No-Knead Crusty Dutch Oven Bread
Some would argue that the key to a good grilled cheese is – duh – the cheese. I would agree, but I would argue that the bread is of equal importance. I would also argue that a super simple loaf of crusty, no-knead bread is super important. The outer edge is, as the name implies, amazingly crusty while the center is soft and airy and so flavorful!
I sort-of can’t believe that it took me so long to try this bread. My eye has been on it since my friend Audra posted it a while back and, this Christmas, I received a very pretty red cast-iron Dutch oven which now proudly sits on top of my stove at all times. I couldn’t be more in love with a pot than this one. Obviously it took a slew of grilled cheese ideas for this month to finally propel me to take the plunge.

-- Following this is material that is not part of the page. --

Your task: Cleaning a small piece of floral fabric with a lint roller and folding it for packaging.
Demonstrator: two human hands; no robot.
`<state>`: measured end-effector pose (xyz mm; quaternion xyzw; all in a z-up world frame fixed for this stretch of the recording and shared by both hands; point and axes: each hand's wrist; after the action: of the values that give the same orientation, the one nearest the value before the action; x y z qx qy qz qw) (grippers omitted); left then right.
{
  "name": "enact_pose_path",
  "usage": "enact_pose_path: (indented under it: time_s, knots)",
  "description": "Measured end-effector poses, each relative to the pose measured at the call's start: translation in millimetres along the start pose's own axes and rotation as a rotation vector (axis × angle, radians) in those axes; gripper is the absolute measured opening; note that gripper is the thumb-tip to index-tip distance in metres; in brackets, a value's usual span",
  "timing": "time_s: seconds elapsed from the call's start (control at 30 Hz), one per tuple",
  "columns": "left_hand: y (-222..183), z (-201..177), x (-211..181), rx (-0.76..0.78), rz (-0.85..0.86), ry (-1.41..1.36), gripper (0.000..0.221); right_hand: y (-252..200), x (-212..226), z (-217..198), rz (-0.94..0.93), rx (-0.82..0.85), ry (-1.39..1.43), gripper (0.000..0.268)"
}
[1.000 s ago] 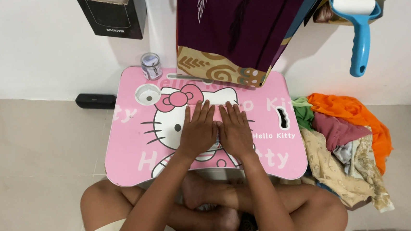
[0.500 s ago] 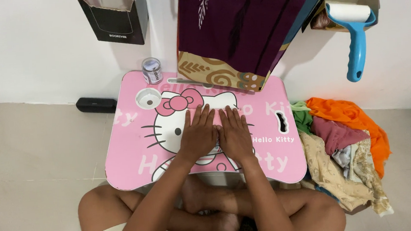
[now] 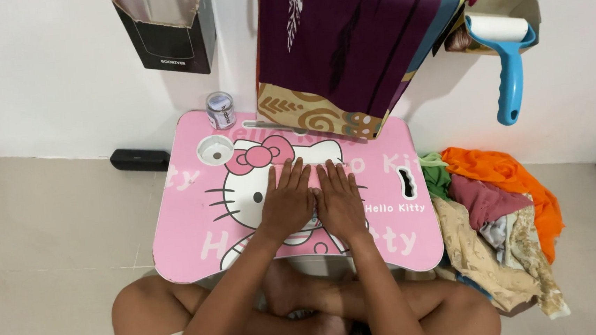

And obviously, we loved this bread. I’m somewhat embarrassed (but not really) to admit that this loaf of bread was gone within 8 hours of baking it. I made a couple of grilled cheese sandwiches with it (perfecto!) and then we snacked on the rest of it with a friend before and during dinner. There is so much flavor packed into only FOUR ingredients. Four.
The steps are simple:
1. You mix the flour, water, yeast and salt in a bowl (above left). The mixture will be wet and shaggy. You then cover and let it sit. And rise. And sit and rise some more.
2. Then it will look bubbly, a little smooth, but still wet (above, center).
3. You turn it out onto a floured surface, shape into a ball (above, right), and then bake it up for less than 45 minutes in a cast-iron Dutch oven (below). And then devour.
The bread was incredible as-is but even a little better with a slather of butter. And even a little better than that with some cheese and other stuff sandwiched between two slices. Bottom line – I’m sold on no-knead crusty bread!
No-Knead Crusty Dutch Oven Bread
Yield: 1 loaf
Total Time: 8-18 hours
Simple and fuss-free artisan bread baked in a Dutch oven. And the best part - no knead!
3 cups all-purpose flour + more for dusting
2 tsp. instant yeast (I used Red Star Platinum Yeast)
1 1/2 tsp. kosher salt
1 1/2 cups warm water (110 degrees)
Mix the flour, yeast and salt in a large glass bowl. Add the water and stir just until all the dry ingredients are combined. The dough will be wet and shaggy. Cover semi-loosely with plastic wrap and set aside to rise. The dough should rise for a minimum of 8 hours, up to 24 hours. I let this one rise for 18 hours and I kept it on the counter to rise; it more than doubled in volume.
Once the dough has risen, place your covered Dutch oven into the oven and preheat the oven to 450 degrees. While the oven(s) heat up, turn the dough out onto a floured surface with floured hands. The dough will be ultra-sticky, but do your best to shape into a ball without adding too much extra flour. Cover loosely with plastic wrap while the oven heats to 450.
Remove the Dutch oven and (with floured hands) place the dough ball into the Dutch oven. Place the lid on and bake for 30 minutes. After 30 minutes, remove the lid and bake for an additional 10 - 15 minutes, until the top of the loaf is golden brown.
Remove from the oven and cool. Or cut while hot because nothing is better than a slice of fresh hot homemade bread!
On the dough rising: I let this one rise for 18 hours and I kept it on the counter to rise; it more than doubled in volume.
On the Dutch oven: I used a round 5-quart cast-iron Dutch oven with an enamel lining. You can use an oval one, larger or smaller, but probably will want at least a 3 or 4 quart size. If you do not have a Dutch oven, you can bake on a cookie sheet lined with parchment paper or on a baking stone. Check out the post by Simply So Good (linked below) for more information.
I absolutely did not need any oil in my Dutch oven...the dough didn't stick. If your pot doesn't have an enamel coating, you might need some, but from other posts I have read, oil or added fat isn't necessary.
I used more yeast in this recipe than any others I have found and I did this because I wanted a heavy yeast flavor. If you aren't such a fan, you can decrease it to 1 teaspoon. I also used a lot of salt because I love salt and I wanted a very flavorful loaf but if you have concerns, play around with the amount until you get it right for you.